The COVID pandemic has exacerbated existing structural inequalities, insulating creditors and asset-owners from the worst effects of the pandemic while driving many of the most financially vulnerable deeper into debt, by favouring landlords and homeowners over renters (with disproportionate impacts on people from minority ethnic backgrounds, who are more likely to be renting). The loss of work due to COVID has driven many into debt, with the consequence that social housing tenants were three times as likely to be in housing arrears compared to owners with a mortgage and twice as likely as private renters. The pandemic has also led to many more people receiving state support with their housing costs, especially in London. Meanwhile, house prices have continued to become more unaffordable during the pandemic and are increasing twice as fast in rural areas as in cities as people leave urban areas, and at least 130,000 households in England were made homeless during the first year of the pandemic, despite the government’s ban on evictions. Probably the biggest government housing investment in response to the pandemic has been the stamp duty holiday, which redistributed money to those who can afford to buy their homes, including landlords acquiring buy-to-let houses.

Adequate housing

As Nigel de Noronha argues, “The government has demonstrated no evidence of seriously getting to grips with the housing situation in this country, preferring to apply sticking plasters to address perceived issues raised by the stakeholders they listen to rather than considering the international commitments the UK has made to provide adequate housing for all”.

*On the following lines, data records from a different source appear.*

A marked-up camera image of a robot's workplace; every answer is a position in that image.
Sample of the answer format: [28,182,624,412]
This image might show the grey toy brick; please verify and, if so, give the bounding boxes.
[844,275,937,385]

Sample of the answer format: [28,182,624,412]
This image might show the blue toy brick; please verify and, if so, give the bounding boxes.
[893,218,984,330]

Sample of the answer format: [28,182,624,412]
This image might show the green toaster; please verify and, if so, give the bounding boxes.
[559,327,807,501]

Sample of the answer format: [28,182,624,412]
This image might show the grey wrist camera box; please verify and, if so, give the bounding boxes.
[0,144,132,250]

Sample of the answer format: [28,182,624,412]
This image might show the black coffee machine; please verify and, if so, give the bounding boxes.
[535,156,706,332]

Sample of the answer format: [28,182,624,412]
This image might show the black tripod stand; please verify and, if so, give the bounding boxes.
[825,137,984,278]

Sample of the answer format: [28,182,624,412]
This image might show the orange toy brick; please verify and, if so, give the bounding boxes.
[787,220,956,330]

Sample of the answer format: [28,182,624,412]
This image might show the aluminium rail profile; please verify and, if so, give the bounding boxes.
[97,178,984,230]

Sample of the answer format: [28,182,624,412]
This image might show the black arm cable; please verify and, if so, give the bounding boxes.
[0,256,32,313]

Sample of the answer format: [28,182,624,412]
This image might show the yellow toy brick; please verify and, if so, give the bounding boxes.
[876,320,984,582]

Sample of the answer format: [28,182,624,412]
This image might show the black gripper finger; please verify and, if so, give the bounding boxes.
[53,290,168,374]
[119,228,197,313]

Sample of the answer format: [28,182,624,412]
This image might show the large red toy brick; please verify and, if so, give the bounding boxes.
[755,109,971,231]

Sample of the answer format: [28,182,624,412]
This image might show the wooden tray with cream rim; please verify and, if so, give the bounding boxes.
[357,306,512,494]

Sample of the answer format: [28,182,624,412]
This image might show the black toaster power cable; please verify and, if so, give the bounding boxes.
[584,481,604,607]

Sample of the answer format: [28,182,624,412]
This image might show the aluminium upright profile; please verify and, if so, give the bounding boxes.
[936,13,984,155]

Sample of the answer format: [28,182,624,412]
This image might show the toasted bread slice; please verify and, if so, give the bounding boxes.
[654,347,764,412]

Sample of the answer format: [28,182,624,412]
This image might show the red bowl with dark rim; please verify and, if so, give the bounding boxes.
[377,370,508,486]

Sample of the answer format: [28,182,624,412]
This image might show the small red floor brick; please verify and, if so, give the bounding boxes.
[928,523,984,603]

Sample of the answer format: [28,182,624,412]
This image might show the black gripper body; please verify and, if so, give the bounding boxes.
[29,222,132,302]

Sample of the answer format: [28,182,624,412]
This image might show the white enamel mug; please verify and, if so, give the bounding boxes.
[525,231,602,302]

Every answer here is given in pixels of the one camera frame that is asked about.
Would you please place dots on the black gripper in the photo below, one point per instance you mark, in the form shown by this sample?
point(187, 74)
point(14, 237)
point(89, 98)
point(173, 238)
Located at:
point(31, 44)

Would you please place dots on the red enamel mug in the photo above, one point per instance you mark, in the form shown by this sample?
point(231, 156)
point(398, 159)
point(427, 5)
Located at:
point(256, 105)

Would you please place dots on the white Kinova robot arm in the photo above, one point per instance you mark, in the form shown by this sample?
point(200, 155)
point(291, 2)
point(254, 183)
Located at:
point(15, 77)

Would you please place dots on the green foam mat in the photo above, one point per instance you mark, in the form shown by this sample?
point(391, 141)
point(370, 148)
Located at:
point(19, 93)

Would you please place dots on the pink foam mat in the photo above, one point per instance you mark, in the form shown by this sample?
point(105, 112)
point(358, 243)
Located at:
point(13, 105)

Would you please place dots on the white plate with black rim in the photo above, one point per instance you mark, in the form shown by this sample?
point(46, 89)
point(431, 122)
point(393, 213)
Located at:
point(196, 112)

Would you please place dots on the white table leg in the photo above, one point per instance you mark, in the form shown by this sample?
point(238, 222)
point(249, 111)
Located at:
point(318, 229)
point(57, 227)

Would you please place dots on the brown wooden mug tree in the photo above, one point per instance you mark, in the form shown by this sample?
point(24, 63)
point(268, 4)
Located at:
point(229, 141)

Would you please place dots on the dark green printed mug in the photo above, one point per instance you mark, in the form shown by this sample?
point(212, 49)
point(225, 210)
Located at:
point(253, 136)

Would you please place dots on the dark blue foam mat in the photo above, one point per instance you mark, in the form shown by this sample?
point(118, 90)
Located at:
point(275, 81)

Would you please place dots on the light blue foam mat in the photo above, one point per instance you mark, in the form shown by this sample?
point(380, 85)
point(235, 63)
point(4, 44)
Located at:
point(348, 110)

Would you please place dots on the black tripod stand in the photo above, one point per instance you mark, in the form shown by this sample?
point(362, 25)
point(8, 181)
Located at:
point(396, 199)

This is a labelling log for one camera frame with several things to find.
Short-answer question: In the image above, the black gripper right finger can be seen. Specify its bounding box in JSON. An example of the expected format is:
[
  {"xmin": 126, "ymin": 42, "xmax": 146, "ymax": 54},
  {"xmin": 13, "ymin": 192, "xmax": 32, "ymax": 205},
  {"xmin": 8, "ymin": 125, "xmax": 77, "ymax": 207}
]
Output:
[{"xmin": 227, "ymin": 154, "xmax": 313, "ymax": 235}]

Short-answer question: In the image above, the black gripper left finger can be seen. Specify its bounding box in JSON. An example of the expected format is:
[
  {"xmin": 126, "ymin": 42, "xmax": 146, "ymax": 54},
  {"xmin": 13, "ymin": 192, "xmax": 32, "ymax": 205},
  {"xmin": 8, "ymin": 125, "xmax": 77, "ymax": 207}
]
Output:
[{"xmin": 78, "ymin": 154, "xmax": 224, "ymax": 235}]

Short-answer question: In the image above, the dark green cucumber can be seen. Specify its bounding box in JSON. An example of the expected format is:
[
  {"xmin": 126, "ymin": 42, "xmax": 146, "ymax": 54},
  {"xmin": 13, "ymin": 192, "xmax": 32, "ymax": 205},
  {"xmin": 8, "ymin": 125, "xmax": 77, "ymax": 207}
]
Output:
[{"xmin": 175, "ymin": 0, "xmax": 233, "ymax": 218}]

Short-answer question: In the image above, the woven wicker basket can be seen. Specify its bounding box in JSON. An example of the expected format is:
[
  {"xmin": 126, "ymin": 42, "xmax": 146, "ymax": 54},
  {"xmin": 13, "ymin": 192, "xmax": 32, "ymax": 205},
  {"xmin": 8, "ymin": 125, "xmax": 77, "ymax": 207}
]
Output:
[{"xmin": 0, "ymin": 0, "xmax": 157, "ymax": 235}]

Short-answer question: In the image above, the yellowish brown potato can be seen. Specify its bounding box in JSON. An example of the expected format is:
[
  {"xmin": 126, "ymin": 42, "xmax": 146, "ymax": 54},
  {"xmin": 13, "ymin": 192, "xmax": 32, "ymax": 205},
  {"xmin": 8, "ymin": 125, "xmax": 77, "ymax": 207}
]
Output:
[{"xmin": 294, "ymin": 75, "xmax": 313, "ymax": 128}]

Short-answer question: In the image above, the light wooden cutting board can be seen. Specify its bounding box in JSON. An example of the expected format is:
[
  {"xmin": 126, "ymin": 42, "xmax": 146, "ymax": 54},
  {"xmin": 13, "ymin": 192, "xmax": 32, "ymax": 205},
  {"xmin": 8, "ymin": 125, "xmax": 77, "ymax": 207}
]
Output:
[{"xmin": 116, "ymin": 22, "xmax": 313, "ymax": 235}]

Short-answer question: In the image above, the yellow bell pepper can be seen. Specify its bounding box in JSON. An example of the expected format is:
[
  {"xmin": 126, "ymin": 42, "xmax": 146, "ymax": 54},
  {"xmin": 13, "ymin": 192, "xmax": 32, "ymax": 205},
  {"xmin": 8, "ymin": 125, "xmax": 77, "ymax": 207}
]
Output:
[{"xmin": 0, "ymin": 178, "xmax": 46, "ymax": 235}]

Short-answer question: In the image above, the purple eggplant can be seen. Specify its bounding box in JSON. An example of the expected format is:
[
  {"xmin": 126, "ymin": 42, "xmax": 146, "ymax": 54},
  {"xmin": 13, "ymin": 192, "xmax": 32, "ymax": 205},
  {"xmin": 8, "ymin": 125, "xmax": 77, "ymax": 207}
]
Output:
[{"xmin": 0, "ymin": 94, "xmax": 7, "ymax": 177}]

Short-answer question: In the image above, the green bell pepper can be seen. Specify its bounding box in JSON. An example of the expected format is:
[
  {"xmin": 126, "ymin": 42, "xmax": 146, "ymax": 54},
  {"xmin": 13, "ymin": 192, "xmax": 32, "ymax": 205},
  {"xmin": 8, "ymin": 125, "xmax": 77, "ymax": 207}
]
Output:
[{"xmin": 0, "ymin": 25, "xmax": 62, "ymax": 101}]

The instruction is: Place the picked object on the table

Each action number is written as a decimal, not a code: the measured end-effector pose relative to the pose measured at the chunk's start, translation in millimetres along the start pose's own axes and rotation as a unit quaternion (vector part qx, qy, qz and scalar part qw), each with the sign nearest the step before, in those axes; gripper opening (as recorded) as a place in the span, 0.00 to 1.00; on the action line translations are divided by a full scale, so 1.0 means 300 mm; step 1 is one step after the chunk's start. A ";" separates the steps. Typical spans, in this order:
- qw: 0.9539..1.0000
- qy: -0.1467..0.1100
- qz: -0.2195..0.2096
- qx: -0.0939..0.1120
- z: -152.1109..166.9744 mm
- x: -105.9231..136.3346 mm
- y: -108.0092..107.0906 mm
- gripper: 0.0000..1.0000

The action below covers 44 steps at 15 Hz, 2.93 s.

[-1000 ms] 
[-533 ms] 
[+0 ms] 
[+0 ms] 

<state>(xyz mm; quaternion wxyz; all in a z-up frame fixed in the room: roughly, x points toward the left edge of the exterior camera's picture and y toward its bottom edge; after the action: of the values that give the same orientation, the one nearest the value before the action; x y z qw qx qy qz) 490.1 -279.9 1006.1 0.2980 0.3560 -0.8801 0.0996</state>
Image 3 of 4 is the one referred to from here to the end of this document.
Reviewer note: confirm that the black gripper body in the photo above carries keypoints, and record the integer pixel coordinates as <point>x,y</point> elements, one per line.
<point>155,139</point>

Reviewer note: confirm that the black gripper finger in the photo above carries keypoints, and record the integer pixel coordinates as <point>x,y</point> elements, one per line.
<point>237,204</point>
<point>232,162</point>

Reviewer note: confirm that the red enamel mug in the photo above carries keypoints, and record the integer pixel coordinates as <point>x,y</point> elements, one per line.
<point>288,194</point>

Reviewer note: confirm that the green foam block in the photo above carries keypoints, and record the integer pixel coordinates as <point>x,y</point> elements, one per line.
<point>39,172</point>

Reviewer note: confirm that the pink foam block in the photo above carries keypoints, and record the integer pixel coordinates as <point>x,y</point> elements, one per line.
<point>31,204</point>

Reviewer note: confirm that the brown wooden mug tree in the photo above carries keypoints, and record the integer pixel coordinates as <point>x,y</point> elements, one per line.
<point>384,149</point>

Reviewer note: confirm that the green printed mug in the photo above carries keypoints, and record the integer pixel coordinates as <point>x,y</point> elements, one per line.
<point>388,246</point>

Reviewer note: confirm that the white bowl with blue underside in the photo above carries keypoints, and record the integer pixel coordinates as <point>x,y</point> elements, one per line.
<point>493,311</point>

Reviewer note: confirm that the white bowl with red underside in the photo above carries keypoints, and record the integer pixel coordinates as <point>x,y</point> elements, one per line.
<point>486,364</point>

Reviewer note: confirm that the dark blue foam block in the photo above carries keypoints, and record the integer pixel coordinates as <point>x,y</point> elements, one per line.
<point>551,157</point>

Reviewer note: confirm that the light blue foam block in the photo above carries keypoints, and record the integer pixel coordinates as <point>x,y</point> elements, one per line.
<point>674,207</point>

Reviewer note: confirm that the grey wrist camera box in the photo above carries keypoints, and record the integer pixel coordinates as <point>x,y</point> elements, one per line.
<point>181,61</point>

Some interesting examples of private rented sector regulation have emerged in recent years, including local authority selective licensing schemes that require private landlords to pay an annual fee and to submit their properties to legal checks (thus sparing tenants from having to complain about poor conditions and suffer the threat of ‘revenge evictions’). These checks include that the landlord is a ‘fit and proper’ person, gas and electrical safety certificates, written tenancy agreements and the management of anti-social behaviour and repairs. Newham in East London became the first local authority to introduce mandatory licensing for all private landlords (not just those of houses in multiple occupation) in 2012. A national regulatory scheme to protect tenants was proposed by the Brown government following the 2008 Rugg Review, a report into the private rented The government wanted to establish a national register of landlords, regulate letting and managing agent and make written tenancy agreements compulsory, but this was rejected by the coalition government.